Souljah finds Midnight’s line of work disrespectful to the Black community. In her response to Midnight’s justification of selling drugs, she defines respect as placing value on the lives of the brothers and sisters in the community. For Souljah, selling drugs tears families apart and ruins neighborhoods. To earn her respect, a person must care about not just themselves, but the people around them. In this way, Winter, Midnight, and Souljah represent different ways of defining respect and how it’s earned. 

The Use of Sex for Power and Exploitation

Sex plays a large role throughout the novel and is a defining characteristic of Winter’s persona. She uses sex to get what she wants, whether it’s company, pleasure, or money. In this way, it could be argued that Winter equates sex with power. In the beginning of the novel, Winter’s mom describes herself as a “bad bitch” (4), a woman who uses her beauty and sexuality to subtly get what she wants. Following in her mother’s footsteps, Winter lives by this paradigm. When she finds herself homeless and alone after her father is incarcerated, she has sex with Sterling in exchange for use of his apartment and car, all the while he thinks they’re dating. This happens again with Bullet. She has sex with him in exchange for his wealth, and she lets him claim her as his own. In these two instances, Winter thinks she is the one in control. However, by the end of the novel, it becomes clear that the men in her life are using her, thus stripping her of any power she tried to claim through the act. Not only does Sterling end up changing his number when Winter needs him the most, but Bullet ultimately abandons her and allows her to get arrested for his crimes. In this way, both men demonstrate that their ties to her were purely sexual, and they were the ones in control.

Sex is also frequently a means of exploitation. Winter and her friends first have sex at 12 years old, and it’s presumably with older men. Due to these experiences, from a young age Winter thinks that her beauty and sexuality are all she has to offer men. This can be seen when she repeatedly tries to seduce Midnight, and he repeatedly rejects her advances. He tries to show Winter that she has a brain and is capable of thinking, but she rejects his ideas and only sees herself as a carnal body. Another idea of sex being used as a means of exploitation happens when Winter attends the fake GS party hosted by his security guards. When the guards make a game out of judging each woman’s beauty and sexuality, it demeans the women and sends the signal that they are only the sum of their body. When the guard tricks Winter into thinking she’s sleeping with GS, it sends the signal that her sexuality is just a game for others to win. Both instances reveal a larger commentary regarding how young women are used and abused by the men in their lives, and how the women willingly do so by thinking they are the ones in control. 

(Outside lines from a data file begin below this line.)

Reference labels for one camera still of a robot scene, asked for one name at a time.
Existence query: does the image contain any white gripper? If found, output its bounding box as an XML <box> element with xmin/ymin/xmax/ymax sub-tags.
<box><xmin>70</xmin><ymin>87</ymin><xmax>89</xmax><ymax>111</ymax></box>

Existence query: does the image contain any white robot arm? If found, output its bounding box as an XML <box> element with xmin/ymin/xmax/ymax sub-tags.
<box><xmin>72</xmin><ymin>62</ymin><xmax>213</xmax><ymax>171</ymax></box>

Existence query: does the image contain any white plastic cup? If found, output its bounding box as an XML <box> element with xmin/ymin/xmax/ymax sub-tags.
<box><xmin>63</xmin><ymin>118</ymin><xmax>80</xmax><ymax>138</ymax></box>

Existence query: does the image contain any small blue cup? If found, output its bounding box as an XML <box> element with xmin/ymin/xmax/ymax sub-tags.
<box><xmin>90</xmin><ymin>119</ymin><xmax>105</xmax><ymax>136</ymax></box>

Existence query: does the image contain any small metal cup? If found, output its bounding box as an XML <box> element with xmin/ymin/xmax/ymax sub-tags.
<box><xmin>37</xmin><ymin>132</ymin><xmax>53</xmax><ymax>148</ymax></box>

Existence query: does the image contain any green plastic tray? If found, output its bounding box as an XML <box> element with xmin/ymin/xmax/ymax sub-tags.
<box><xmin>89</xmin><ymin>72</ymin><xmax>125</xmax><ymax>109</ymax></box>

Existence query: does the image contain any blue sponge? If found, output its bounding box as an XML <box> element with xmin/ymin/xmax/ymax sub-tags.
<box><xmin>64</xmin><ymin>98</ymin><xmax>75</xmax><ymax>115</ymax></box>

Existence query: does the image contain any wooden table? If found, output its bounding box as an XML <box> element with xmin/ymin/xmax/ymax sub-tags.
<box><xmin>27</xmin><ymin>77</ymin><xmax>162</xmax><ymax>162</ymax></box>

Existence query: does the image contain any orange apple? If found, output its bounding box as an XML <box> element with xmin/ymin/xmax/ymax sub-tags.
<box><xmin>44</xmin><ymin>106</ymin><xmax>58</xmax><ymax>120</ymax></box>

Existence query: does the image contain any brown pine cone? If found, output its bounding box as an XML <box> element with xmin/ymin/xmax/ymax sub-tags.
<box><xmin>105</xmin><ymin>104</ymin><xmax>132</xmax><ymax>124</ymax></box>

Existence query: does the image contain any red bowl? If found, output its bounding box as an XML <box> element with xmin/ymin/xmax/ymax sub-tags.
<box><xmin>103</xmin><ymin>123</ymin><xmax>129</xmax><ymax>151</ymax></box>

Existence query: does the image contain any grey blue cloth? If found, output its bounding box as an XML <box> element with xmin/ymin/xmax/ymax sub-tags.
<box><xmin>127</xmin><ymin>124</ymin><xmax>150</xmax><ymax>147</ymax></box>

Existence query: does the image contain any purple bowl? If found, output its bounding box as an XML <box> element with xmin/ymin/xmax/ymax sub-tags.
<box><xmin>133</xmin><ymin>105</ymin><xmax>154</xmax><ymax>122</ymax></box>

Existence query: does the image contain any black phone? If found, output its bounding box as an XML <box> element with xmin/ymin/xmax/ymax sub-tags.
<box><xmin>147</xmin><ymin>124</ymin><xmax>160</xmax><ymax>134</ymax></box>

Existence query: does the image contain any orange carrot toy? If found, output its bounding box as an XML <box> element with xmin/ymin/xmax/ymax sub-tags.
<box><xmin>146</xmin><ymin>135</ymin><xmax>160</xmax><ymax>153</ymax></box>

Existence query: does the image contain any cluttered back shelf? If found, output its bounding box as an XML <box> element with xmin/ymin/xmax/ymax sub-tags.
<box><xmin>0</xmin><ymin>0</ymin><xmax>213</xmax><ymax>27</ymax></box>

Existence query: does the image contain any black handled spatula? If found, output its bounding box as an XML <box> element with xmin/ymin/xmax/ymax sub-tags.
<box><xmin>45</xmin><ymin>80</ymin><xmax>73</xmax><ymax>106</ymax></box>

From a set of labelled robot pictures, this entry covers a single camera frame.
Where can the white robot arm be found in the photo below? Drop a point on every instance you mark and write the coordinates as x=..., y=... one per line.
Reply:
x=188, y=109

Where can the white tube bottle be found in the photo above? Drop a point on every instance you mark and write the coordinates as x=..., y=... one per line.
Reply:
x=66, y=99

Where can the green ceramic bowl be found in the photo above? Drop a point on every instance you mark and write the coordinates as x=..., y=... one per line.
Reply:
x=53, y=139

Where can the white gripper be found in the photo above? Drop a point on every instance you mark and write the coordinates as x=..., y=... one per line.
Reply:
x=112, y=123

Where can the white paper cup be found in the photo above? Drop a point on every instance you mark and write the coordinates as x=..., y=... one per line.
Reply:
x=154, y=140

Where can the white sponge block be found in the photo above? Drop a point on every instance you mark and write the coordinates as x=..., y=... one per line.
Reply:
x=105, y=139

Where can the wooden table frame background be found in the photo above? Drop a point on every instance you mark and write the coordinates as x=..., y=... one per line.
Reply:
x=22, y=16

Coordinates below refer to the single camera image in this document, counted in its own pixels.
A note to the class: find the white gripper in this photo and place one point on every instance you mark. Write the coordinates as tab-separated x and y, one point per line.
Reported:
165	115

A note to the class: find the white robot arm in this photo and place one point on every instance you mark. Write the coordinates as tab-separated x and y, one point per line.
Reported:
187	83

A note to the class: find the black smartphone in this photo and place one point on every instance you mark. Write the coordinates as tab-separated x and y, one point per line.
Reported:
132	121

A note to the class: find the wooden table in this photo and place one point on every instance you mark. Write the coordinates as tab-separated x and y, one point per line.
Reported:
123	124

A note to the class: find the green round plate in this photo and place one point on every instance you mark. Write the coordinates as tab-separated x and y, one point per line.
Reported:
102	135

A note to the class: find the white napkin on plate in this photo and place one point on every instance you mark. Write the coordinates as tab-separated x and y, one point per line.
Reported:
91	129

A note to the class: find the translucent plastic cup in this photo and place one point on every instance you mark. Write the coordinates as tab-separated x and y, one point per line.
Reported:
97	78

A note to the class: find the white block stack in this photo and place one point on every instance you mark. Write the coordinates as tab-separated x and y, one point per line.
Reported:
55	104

Materialism, Beauty, and Identity

Right after Winter is born, her father brings her home in a limo and buys her a diamond ring because he wants his baby to know that she deserves the best in life. Right from this moment, Winter’s identity is given to her by her father, and it’s defined by materialism. Her father teaches her that she deserves the best things money can buy, not because she earned it, but because she is his daughter. In fact, the biggest life lessons Santiaga ever teaches his daughter revolve around how to get money and how to hustle. Santiaga never forces Winter to attend school or encourages her to learn, but rather gives in and even promotes her materialistic desires. In this way, Winter finds her identity in the things she possesses; this includes not just physical objects, but also her beauty.

Winter also wields this perspective, judging everyone she encounters by their appearance and style. In doing so, Winter aligns with those of questionable character, such as Bullet, and disregards those who do not meet her ideal standards of beauty and value. This viewpoint does not spare family. When a gunshot wound mars Momma’s beauty and she turns to drugs, Winter quietly disowns her mother based on her appearance.